「眠れないから、本を読んでた。そしたら足音がして、覗いてみたら茂野がいたから……」
「それは悪かったな」
申し訳なさそうにしている彼を見て、眉村がクスッと笑った気がした。
「そう言えば、前から聞いてみたかったんだが」
「なんだよ?」
「お前、佐藤とはもうヤッたんだろ?」
「!?」
あまりに不躾な質問に思わず、口に含んだコーラを吹き出す。
「なんだ、違うのか?」
「ヤッてねーよ!!」
顔を真っ赤にして、思わず大きな声を出してしまう。
「だって付き合ってるんだろ?」
「あぁ!?」
眉村の言っている意味が解らず素っ頓狂な声を上げる。
一体コイツはなにを言っているんだと、首を傾げた。
「一月ほど前、佐藤が妙に機嫌がいい日があったから、もうヤッたのかと思ってた」
「だから、ヤラねーって!!」
なにを考えているんだよ、と半ば呆れ顔の吾郎。
「でも、茂野も好きなんだろ?」
「!!」
再び飲んでいたものを喉に詰まらせ、ゴホゴホと咳き込む。
「何でそんなこと、教えなきゃいけないんだよ! 大体、俺達のことなんて関係ないだろ!?」
「関係、ある」
「!?」
今まで見たこともないような切ない表情の眉村に思わず息を呑む。
「お前が、好きなんだ」
「!!」
強引に腰を引き寄せられ、唇を塞がれる。
とっさに両手で突っぱね、服の袖で口を拭く。
「なにすんだよ。
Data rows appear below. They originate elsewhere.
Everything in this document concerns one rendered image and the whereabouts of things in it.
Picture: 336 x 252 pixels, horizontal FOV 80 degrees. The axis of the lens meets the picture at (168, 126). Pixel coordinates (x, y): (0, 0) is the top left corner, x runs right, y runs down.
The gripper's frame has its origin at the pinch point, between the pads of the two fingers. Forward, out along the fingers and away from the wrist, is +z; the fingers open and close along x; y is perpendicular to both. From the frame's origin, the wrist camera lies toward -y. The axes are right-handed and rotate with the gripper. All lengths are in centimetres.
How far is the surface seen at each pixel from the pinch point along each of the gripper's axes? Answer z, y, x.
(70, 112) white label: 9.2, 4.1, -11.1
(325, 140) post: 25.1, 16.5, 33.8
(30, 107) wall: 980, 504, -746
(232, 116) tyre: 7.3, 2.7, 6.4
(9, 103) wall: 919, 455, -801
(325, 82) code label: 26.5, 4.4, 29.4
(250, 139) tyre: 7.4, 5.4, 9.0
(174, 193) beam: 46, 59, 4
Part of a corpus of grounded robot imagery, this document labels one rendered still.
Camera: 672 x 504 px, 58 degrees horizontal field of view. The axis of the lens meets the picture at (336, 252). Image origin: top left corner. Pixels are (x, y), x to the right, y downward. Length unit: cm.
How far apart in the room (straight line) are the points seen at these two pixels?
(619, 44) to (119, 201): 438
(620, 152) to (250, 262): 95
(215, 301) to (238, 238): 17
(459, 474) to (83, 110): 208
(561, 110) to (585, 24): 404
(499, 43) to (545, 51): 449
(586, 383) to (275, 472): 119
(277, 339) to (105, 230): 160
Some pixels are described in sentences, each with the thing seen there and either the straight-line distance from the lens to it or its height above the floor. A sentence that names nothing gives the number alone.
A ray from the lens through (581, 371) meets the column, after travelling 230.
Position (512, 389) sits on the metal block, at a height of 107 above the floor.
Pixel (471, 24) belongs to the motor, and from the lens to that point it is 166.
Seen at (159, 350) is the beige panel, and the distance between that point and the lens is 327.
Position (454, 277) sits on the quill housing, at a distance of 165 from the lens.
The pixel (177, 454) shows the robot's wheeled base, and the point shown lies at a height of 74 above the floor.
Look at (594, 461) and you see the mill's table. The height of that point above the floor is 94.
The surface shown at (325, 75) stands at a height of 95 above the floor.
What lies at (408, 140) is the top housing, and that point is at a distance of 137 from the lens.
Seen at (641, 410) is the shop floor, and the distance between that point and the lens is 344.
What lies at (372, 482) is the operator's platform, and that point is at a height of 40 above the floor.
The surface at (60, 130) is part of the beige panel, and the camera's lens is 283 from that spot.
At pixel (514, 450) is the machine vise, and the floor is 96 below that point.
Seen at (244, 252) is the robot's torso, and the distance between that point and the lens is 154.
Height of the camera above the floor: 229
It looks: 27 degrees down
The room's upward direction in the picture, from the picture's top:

こういう冗談はキライだぜ」
怒りを露にする吾郎に、眉村はしずかに答えた。
「冗談なんかじゃない。俺は本気だ」
その表情は、いつのポーカーフェイスの彼とはまったく別の顔だった。
吾郎の身体からサーッと血の気がひいて行く。
「ちょ、ちょっと待て……オイッ」
目をギラつかせて迫ってくる眉村に圧倒され、思わず後ずさる。
「お前の気持ちはわかったから、……なぁ、落ち着けって」
さすがに身の危険を感じ逃げようとするが、逆に壁側へと追い込まれてしまった。
(ヤバイって、俺。助けてくれよ、寿!!)
ぎゅっと目を瞑り、心の中で叫ぶ。
その時だった。
――コーン!――
「ッ!?」
唇が触れ合う瞬間、何かが彼の頭に直撃した。
驚いて振り向くと、そこには空き缶を手にした、寿也が立っていた。